CouchDB as the State Database¶
State Database options¶
The current options for the peer state database are LevelDB and CouchDB. LevelDB is the default key-value state database embedded in the peer process. CouchDB is an alternative external state database. Like the LevelDB key-value store, CouchDB can store any binary data that is modeled in chaincode (CouchDB attachments are used internally for non-JSON data). As a document object store, CouchDB allows you to store data in JSON format, issue JSON queries against your data, and use indexes to support your queries.
Both LevelDB and CouchDB support core chaincode operations such as getting and setting a key
(asset), and querying based on keys. Keys can be queried by range, and composite keys can be
modeled to enable equivalence queries against multiple parameters. For example a composite
key of owner,asset_id
can be used to query all assets owned by a certain entity. These key-based
queries can be used for read-only queries against the ledger, as well as in transactions that
update the ledger.
Modeling your data in JSON allows you to issue JSON queries against the values of your data, instead of only being able to query the keys. This makes it easier for your applications and chaincode to read the data stored on the blockchain ledger. Using CouchDB can help you meet auditing and reporting requirements for many use cases that are not supported by LevelDB. If you use CouchDB and model your data in JSON, you can also deploy indexes with your chaincode. Using indexes makes queries more flexible and efficient and enables you to query large datasets from chaincode.
CouchDB runs as a separate database process alongside the peer, therefore there are additional considerations in terms of setup, management, and operations.
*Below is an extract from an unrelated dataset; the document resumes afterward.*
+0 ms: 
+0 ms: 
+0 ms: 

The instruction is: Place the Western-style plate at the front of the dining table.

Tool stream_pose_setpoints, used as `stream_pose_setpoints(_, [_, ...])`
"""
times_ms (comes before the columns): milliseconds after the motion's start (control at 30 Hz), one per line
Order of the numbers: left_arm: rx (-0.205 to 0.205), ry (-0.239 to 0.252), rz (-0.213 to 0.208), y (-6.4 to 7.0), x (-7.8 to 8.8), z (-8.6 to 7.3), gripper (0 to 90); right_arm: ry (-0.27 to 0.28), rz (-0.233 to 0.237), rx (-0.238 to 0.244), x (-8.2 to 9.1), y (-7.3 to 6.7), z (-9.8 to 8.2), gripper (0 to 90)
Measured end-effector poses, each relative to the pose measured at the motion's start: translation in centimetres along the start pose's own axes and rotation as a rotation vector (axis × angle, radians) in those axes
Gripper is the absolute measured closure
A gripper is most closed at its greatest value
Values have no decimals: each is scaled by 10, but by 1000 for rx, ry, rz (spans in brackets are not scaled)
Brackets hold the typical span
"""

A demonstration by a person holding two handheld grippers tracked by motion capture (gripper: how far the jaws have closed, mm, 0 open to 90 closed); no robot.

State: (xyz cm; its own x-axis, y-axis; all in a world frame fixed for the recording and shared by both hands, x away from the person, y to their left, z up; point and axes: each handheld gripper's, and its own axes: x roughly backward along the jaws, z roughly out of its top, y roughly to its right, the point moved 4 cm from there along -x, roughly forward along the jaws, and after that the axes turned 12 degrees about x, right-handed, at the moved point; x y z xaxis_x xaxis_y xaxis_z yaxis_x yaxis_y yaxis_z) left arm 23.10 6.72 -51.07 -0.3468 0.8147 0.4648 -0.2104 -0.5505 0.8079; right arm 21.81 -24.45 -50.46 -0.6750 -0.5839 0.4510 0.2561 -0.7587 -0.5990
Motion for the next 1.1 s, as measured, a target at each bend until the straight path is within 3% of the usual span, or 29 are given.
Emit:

It is a good practice to model asset data as JSON, so that you have the option to perform complex JSON queries if needed in the future.
Note
The key for a CouchDB JSON document can only contain valid UTF-8 strings and cannot begin with an underscore (“_”). Whether you are using CouchDB or LevelDB, you should avoid using U+0000 (nil byte) in keys.
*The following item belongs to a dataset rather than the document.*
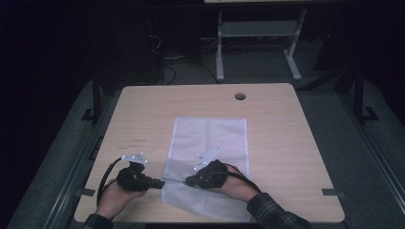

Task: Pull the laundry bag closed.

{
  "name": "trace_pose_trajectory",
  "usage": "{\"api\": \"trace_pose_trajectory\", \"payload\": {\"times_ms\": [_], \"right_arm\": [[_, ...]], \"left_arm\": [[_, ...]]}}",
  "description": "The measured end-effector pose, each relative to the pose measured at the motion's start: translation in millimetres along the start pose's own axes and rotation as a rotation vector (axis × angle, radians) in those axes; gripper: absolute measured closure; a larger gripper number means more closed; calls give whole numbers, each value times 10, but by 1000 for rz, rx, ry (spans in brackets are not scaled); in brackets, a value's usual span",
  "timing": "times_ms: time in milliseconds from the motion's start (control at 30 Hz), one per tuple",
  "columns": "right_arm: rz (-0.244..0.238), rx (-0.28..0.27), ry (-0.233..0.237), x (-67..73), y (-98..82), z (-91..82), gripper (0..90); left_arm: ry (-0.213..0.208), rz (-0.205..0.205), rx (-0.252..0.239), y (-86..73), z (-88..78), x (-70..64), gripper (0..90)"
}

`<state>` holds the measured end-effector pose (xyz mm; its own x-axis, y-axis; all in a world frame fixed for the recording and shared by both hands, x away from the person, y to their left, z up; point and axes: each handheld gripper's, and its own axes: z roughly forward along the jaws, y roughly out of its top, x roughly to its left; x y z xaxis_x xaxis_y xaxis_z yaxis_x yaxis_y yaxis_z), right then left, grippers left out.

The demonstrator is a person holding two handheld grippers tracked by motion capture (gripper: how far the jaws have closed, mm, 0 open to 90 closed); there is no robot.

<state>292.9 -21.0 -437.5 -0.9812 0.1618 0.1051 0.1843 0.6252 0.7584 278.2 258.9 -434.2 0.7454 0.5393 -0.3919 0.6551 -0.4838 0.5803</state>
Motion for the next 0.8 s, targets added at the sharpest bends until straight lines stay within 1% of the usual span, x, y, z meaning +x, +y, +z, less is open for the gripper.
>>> {"api": "trace_pose_trajectory", "payload": {"times_ms": [200, 233, 400, 467, 633, 800], "right_arm": [[7, 1, 1, -1, -19, -25, 864], [7, 1, 1, -3, -23, -30, 864], [16, 8, 0, -7, -45, -62, 864], [16, 7, 1, -11, -58, -78, 864], [19, 9, -1, -13, -75, -108, 864], [23, 10, -5, -16, -99, -141, 864]], "left_arm": [[3, -3, 0, 3, 5, -6, 890], [6, 1, 5, 2, 2, -1, 891], [10, -8, 3, -7, -8, 12, 890], [6, -9, 1, -7, -5, 10, 891], [15, -11, 3, -10, -14, 20, 890], [14, -13, 2, -12, -13, 22, 890]]}}
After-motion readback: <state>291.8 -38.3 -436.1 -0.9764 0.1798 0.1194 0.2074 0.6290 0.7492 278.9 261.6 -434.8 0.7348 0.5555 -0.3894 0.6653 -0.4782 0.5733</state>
JSON documents in CouchDB cannot use the following values as top level field names. These values are reserved for internal use.
Any field beginning with an underscore, "_"
~version
Because of these data incompatibilities between LevelDB and CouchDB, the database choice must be finalized prior to deploying a production peer. The database cannot be converted at a later time.
Using CouchDB from Chaincode¶
Reading and writing JSON data¶
When writing JSON data values to CouchDB (e.g. using PutState
) and reading
JSON back in later chaincode requests (e.g. using GetState
), the format of the JSON and
the order of the JSON fields are not guaranteed, based on the JSON specification. Your chaincode
should therefore unmarshall the JSON before working with the data. Similarly, when marshaling
JSON, utilize a library that guarantees deterministic results, so that proposed chaincode writes
and responses to clients will be identical across endorsing peers (note that Go json.Marshal()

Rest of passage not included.